**Records provided**
BEGIN
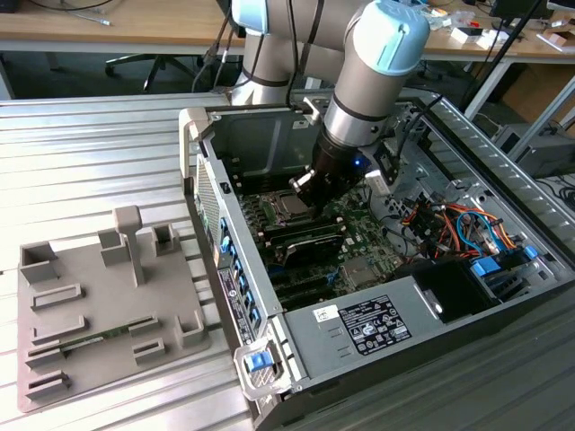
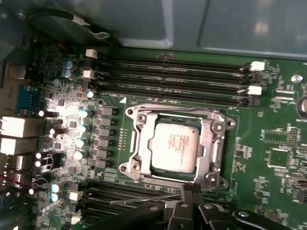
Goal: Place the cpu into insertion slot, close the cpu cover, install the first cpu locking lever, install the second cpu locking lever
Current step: 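Install the second cpu locking lever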
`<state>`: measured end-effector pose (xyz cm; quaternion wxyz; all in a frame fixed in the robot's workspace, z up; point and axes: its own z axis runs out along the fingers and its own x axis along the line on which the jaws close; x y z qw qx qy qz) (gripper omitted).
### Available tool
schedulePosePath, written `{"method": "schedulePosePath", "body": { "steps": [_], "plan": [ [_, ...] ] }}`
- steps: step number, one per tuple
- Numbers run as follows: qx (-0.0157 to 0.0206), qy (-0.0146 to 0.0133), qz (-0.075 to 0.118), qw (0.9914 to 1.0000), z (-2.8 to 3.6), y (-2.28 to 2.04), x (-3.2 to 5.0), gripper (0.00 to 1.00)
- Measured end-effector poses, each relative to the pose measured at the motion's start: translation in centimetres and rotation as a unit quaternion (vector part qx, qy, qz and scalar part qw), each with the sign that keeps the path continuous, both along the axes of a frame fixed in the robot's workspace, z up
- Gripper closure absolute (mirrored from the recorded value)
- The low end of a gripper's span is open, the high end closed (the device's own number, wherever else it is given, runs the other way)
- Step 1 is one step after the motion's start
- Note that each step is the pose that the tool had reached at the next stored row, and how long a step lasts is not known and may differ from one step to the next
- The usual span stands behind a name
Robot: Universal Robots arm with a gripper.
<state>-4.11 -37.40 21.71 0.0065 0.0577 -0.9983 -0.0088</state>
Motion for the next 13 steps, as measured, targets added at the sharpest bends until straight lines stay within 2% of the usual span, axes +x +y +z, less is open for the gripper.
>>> {"method": "schedulePosePath", "body": {
  "steps": [4,13],
  "plan": [
    [0.0000,0.0000,0.000,1.00000,-0.20,0.00,-1.16,0.89],
    [0.0000,0.0000,0.000,1.00000,-0.48,0.00,-2.61,0.89]
  ]
}}
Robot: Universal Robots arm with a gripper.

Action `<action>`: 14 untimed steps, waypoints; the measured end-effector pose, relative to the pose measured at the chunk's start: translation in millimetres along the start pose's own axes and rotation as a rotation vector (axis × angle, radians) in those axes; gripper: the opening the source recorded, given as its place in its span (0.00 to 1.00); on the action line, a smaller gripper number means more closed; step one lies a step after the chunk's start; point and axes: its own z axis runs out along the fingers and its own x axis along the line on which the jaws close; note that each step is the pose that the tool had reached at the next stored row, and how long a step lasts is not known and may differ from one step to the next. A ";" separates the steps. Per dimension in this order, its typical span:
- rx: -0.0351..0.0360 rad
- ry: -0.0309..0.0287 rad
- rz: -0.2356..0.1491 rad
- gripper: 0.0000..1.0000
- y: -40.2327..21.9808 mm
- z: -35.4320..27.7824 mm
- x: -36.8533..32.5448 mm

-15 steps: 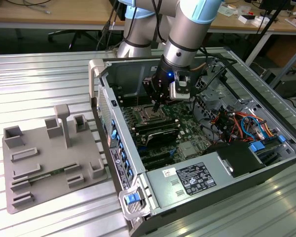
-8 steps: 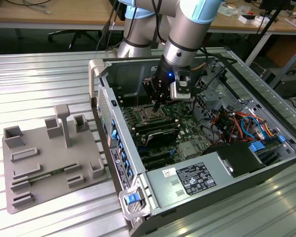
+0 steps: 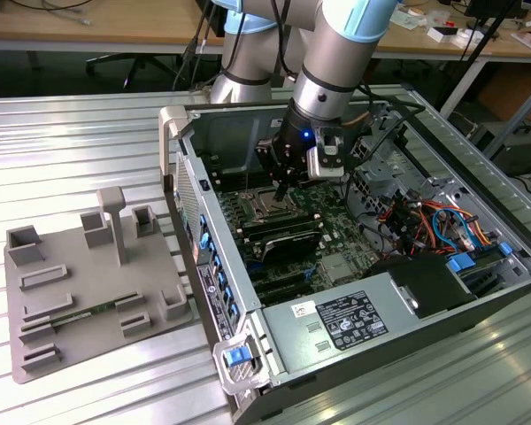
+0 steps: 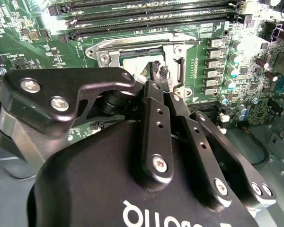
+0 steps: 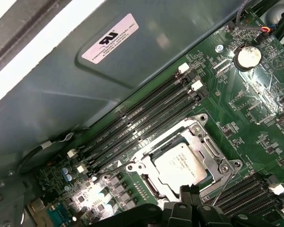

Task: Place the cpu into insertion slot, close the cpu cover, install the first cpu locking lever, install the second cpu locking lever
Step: 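Install the first cpu locking lever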

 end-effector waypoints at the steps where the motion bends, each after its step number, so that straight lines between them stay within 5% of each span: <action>1: 0.0003 -0.0002 -0.005 0.11 0.0 0.0 0.0; 14: 0.0022 -0.0025 -0.047 0.11 0.0 0.0 0.0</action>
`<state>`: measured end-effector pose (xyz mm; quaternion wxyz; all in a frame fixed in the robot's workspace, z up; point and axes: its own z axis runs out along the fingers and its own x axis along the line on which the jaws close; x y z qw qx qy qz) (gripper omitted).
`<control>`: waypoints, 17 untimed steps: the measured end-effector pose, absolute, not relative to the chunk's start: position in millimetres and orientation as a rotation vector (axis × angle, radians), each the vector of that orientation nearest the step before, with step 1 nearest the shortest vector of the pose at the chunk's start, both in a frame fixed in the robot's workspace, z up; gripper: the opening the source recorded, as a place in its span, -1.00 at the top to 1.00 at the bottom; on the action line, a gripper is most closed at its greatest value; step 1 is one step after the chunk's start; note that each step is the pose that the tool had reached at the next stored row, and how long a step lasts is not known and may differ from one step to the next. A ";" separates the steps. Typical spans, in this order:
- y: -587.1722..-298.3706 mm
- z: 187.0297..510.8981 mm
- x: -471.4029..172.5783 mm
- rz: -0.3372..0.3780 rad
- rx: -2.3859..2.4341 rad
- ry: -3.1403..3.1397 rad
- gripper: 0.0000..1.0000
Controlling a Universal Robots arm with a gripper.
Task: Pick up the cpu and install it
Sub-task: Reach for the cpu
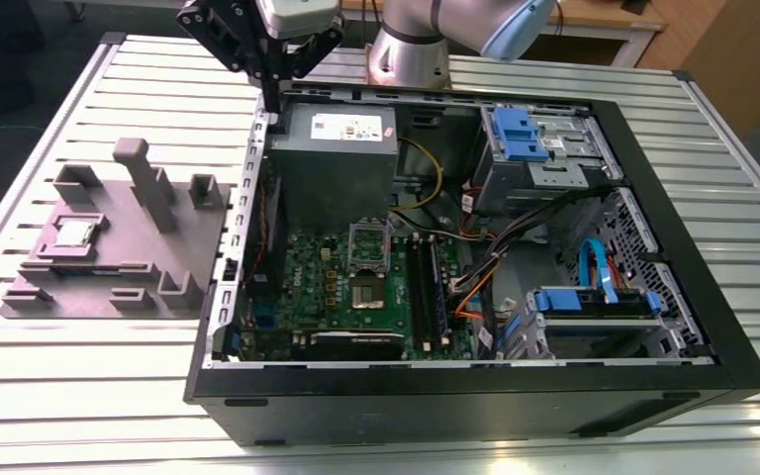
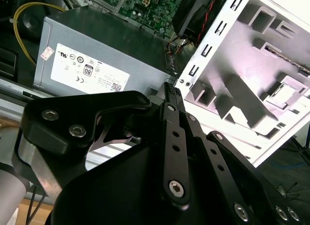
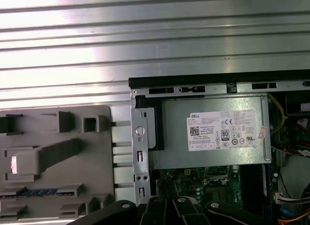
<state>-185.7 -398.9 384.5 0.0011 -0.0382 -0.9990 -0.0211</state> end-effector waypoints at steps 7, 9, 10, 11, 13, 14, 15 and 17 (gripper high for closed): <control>-398.9 384.5 -188.2 -0.066 -0.120 -3.136 0.80; -398.9 384.4 -188.9 -0.066 -0.120 -3.136 0.80; -398.9 384.4 -189.2 -0.066 -0.120 -3.136 0.80; -398.9 384.4 -189.5 -0.066 -0.120 -3.136 0.80; -398.9 384.4 -190.1 -0.066 -0.120 -3.136 0.80; -398.9 384.4 -190.4 -0.066 -0.120 -3.136 0.80; -398.9 384.4 -190.7 -0.066 -0.120 -3.136 0.80; -398.9 384.3 -191.4 -0.066 -0.120 -3.136 0.80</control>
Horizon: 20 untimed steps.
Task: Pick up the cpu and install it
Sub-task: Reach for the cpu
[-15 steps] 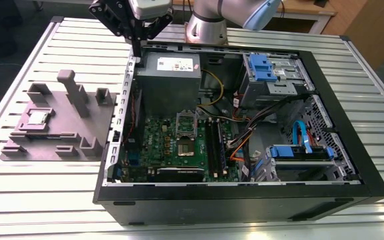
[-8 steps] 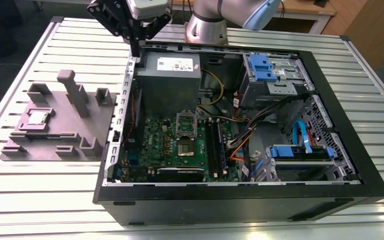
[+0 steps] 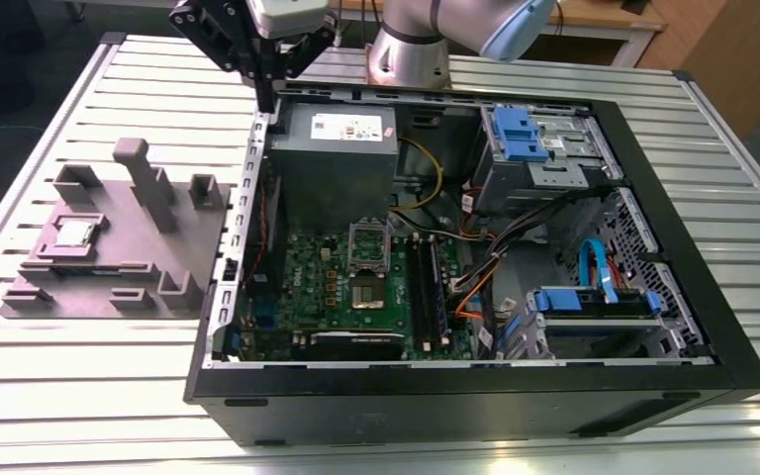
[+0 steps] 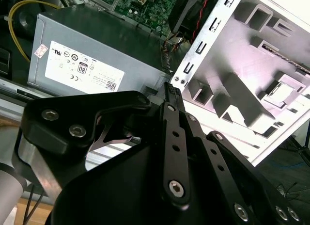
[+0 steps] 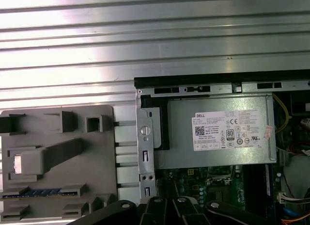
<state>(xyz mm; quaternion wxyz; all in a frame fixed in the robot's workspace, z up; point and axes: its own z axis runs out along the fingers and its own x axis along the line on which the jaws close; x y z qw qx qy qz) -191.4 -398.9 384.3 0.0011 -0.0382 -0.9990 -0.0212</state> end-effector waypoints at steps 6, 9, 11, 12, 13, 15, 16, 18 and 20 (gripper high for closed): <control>-398.9 384.3 -193.4 -0.066 -0.120 -3.137 0.80; -398.9 384.2 -194.4 -0.067 -0.120 -3.137 0.80; -398.9 384.3 -195.2 -0.066 -0.120 -3.136 0.80; -398.9 384.2 -195.6 -0.066 -0.120 -3.137 0.80; -398.9 384.2 -196.0 -0.067 -0.120 -3.137 0.80; -398.9 384.2 -196.3 -0.066 -0.120 -3.137 0.80; -398.9 384.2 -196.5 -0.066 -0.120 -3.137 0.80; -398.9 384.2 -196.8 -0.066 -0.120 -3.136 0.80; -398.9 384.2 -197.3 -0.067 -0.120 -3.137 0.80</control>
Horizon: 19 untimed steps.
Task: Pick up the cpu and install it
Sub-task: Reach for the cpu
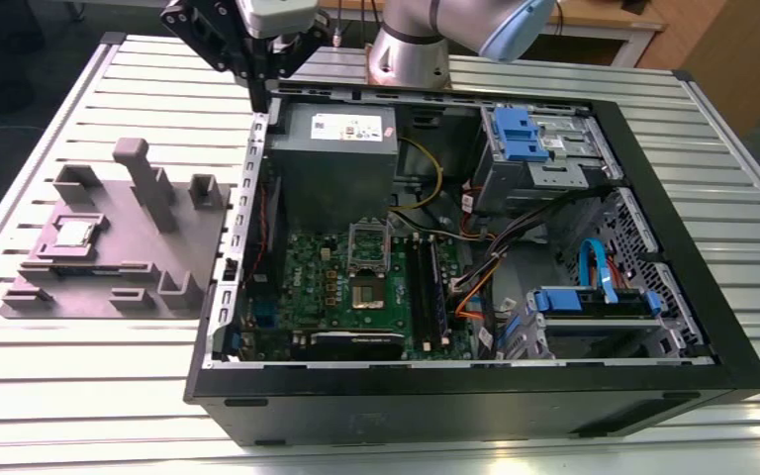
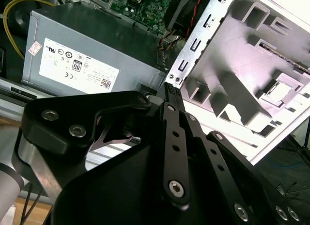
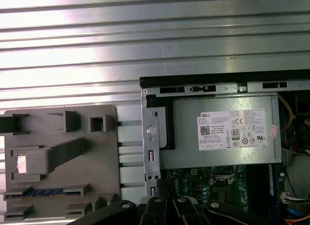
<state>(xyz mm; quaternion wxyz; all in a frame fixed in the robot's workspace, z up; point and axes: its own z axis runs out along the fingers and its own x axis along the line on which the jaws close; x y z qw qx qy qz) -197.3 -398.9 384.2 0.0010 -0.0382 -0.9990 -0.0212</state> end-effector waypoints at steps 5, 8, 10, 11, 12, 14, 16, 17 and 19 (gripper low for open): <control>-398.9 384.2 -198.5 -0.066 -0.120 -3.137 0.80; -398.9 384.2 -199.4 -0.066 -0.120 -3.136 0.80; -398.9 384.2 -200.0 -0.066 -0.120 -3.136 0.80; -398.9 384.2 -200.3 -0.066 -0.120 -3.137 0.80; -398.9 384.2 -200.6 -0.066 -0.120 -3.136 0.80; -398.9 384.2 -201.1 -0.066 -0.120 -3.137 0.80; -398.9 384.2 -201.6 -0.066 -0.120 -3.136 0.80; -398.9 384.2 -201.9 -0.066 -0.120 -3.136 0.80; -398.9 384.2 -202.3 -0.066 -0.120 -3.137 0.80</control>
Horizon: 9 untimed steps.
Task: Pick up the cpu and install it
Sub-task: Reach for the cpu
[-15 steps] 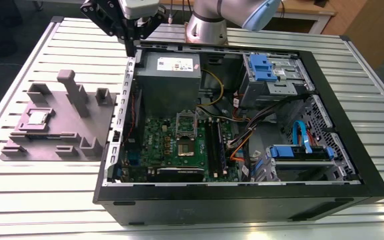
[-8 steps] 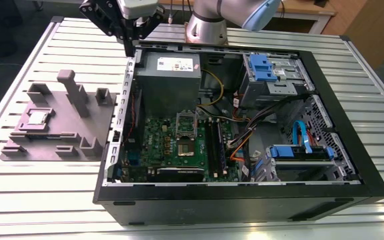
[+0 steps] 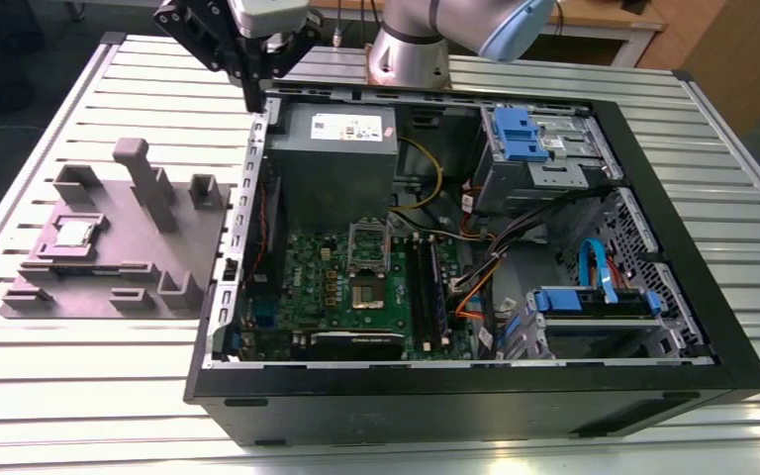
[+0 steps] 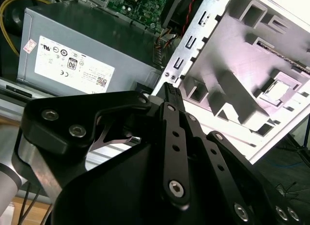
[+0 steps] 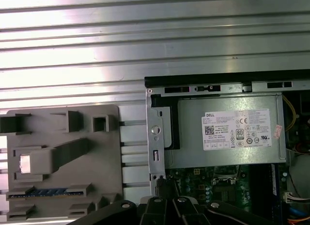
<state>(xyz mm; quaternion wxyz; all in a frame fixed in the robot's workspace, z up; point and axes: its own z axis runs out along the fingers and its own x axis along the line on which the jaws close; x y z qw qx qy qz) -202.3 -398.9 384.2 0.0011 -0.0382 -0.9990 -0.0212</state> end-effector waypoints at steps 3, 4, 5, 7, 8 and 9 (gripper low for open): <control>-398.9 384.2 -203.1 -0.066 -0.120 -3.136 0.80; -398.9 384.2 -203.4 -0.066 -0.120 -3.136 0.80; -398.9 384.2 -203.6 -0.066 -0.120 -3.137 0.80; -398.9 384.2 -204.2 -0.066 -0.120 -3.137 0.80; -398.9 384.2 -204.4 -0.066 -0.120 -3.136 0.80; -398.9 384.2 -204.6 -0.067 -0.120 -3.137 0.80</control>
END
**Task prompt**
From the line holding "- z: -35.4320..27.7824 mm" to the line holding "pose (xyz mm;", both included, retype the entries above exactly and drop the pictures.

**Solution below**
- z: -35.4320..27.7824 mm
- x: -36.8533..32.5448 mm

-15 steps: 
-8 steps: 
+0 steps: 
+0 steps: 
+0 steps: 

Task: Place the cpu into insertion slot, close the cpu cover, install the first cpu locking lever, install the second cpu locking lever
Step: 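Install the first cpu locking lever
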
 end-effector waypoints at the steps where the motion bends, each after its step number, so that straight lines between them stay within 5% of each span: <action>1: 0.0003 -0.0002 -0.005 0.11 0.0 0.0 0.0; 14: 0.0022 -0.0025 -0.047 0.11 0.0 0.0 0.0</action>
`<state>`: measured end-effector pose (xyz mm; quaternion wxyz; all in a frame fixed in the robot's workspace, z up; point and axes: its own z axis runs out along the fingers and its own x axis along the line on which the jaws close; x y z qw qx qy qz) (gripper omitted).

The output for this exercise is finished.